* EXERCISE BRIEF *
Beginning at the line that holds "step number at", repeat every line through the last line of the material, exactly, and drop any pictures.

------------------------------------

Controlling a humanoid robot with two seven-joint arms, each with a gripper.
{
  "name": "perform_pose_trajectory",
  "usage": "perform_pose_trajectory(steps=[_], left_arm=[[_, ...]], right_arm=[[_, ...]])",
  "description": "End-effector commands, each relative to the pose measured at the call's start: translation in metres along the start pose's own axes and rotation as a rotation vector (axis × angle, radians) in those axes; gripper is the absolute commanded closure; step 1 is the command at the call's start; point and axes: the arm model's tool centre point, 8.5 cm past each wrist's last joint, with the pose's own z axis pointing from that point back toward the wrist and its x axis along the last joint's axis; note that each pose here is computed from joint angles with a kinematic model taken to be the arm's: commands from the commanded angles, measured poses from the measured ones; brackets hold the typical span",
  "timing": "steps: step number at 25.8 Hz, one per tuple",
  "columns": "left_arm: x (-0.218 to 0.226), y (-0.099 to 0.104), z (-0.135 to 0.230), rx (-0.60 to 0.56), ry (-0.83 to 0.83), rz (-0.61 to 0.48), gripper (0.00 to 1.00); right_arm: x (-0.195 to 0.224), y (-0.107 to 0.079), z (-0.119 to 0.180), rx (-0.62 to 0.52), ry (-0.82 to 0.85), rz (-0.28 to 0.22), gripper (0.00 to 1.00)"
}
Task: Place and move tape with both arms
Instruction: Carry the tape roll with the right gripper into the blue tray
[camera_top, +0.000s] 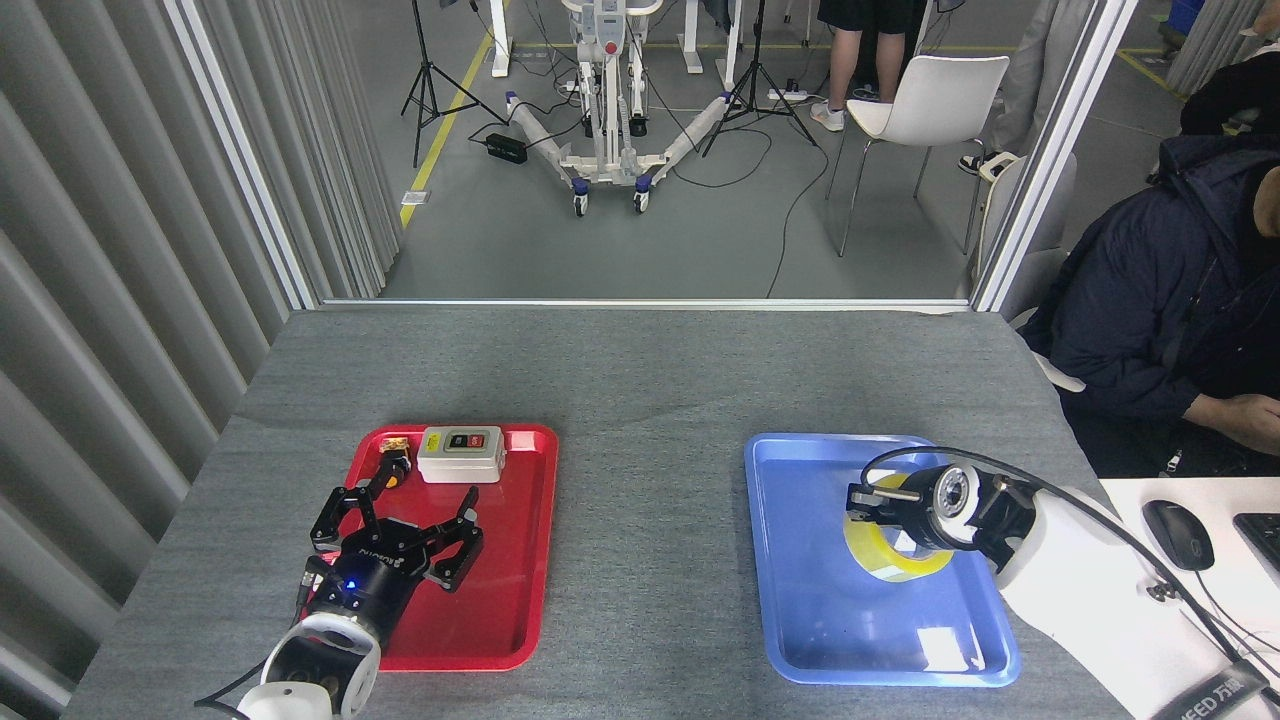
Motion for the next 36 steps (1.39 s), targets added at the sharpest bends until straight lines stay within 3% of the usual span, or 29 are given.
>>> perform_pose_trajectory(steps=[1, 4, 8, 16, 24, 31, 36], left_arm=[[-0.009, -0.007, 0.000, -0.073, 0.098, -0.002, 0.00], [-0.010, -0.007, 0.000, -0.074, 0.109, 0.001, 0.00], [-0.013, -0.007, 0.002, -0.057, 0.117, 0.010, 0.00], [-0.017, -0.012, 0.016, 0.023, 0.145, 0.085, 0.00], [-0.017, -0.014, 0.018, 0.021, 0.143, 0.084, 0.00], [-0.017, -0.015, 0.020, 0.021, 0.142, 0.089, 0.00], [-0.015, -0.015, 0.020, 0.018, 0.132, 0.090, 0.00]], right_arm=[[0.010, -0.009, -0.006, 0.046, 0.041, -0.045, 0.98], [0.018, -0.013, -0.013, 0.090, 0.091, -0.054, 0.98], [0.018, -0.013, -0.026, 0.131, 0.112, -0.120, 0.97], [0.016, -0.009, -0.035, 0.134, 0.131, -0.130, 0.95], [0.016, -0.001, -0.046, 0.146, 0.137, -0.134, 0.75], [0.017, 0.001, -0.047, 0.147, 0.137, -0.134, 0.72], [0.016, 0.001, -0.047, 0.146, 0.136, -0.137, 0.53]])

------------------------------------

* OUTPUT BELOW *
  "timing": "steps: step number at 25.8 Hz, one per tuple",
  "columns": "left_arm: x (-0.218 to 0.226), y (-0.099 to 0.104), z (-0.135 to 0.230), rx (-0.60 to 0.56), ry (-0.83 to 0.83), rz (-0.61 to 0.48), gripper (0.00 to 1.00); right_arm: x (-0.195 to 0.224), y (-0.107 to 0.079), z (-0.119 to 0.180), rx (-0.62 to 0.52), ry (-0.82 to 0.85), rz (-0.28 to 0.22), gripper (0.00 to 1.00)"
}
Task: Place and move tape with both arms
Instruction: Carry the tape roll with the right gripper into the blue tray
[camera_top, +0.000s] 
Motion for the next 36 steps (1.39 s), targets added at the sharpest bends until straight lines stay within 3% of the usual span, or 29 are given.
>>> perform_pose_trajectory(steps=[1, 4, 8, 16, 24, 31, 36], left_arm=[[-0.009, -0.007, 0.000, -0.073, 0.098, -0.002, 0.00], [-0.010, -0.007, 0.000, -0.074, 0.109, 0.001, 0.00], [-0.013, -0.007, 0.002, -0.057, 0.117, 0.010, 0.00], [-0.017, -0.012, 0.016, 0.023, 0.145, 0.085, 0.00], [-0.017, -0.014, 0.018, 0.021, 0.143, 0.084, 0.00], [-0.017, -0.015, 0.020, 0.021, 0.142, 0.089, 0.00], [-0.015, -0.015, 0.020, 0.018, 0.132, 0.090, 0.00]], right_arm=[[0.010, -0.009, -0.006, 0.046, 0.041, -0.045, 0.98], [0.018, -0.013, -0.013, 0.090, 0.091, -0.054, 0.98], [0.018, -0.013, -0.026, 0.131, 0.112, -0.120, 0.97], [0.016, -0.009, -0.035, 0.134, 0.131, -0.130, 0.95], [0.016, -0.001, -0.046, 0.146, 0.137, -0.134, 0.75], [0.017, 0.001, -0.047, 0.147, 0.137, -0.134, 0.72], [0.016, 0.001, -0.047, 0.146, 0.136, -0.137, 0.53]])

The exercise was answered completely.